11 · production gotchas

amplification attack attempts

Public port-53 servers routinely get spoofed-source queries from attackers trying to use your server to DoS a third party. Watch top_domains in the dashboard — a single external name resolving 10,000 times in an hour is a signal. Mitigations: enable rate-limiting on the firewall (nftables + hashlimit), or put Cloudflare in front of the zone entirely (path A).

fail2ban for ssh

sudo apt install -y fail2ban
sudo systemctl enable --now fail2ban

caddy can’t get a cert

Usually means port 80 isn’t open (ACME HTTP-01 challenge) or the A record for dns.yourdomain.com isn’t pointing at the droplet yet. Verify with curl -I http://dns.yourdomain.com/ — Caddy should answer.

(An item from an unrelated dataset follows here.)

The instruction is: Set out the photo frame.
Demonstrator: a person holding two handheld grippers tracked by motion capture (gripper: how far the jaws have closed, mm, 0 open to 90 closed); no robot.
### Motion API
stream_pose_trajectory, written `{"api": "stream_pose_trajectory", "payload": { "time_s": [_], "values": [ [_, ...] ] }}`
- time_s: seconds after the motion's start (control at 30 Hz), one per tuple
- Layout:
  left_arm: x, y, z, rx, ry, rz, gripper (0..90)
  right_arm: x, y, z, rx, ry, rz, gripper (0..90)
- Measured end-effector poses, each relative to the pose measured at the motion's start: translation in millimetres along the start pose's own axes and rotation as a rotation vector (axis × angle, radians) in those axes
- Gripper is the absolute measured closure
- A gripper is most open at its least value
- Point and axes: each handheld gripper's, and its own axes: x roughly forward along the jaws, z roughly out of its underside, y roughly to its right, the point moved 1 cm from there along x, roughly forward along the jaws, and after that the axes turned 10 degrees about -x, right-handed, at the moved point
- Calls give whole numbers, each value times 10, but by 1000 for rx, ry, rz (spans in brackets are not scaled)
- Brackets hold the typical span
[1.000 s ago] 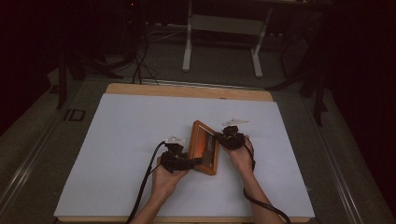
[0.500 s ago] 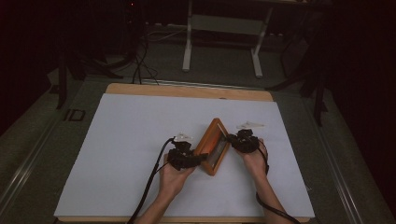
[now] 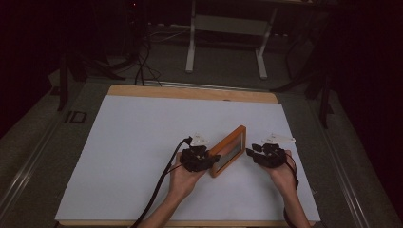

“address already in use” on port 53

Ubuntu ships systemd-resolved which sometimes listens on 127.0.0.53:53. On a dedicated DNS host, disable its stub listener:

sudo sed -i 's/^#DNSStubListener=yes/DNSStubListener=no/' /etc/systemd/resolved.conf
sudo systemctl restart systemd-resolved

the droplet reboots, server doesn’t come back

Check the systemd unit Restart=on-failure — it handles crashes but not clean exits. If you see Restart=always would be safer for a DNS host, switch it.

my api token keeps rotating

You didn’t run set-config api_token before the service started, or you deleted the config entry. Set it once, then the token survives restarts — confirm with get-config api_token.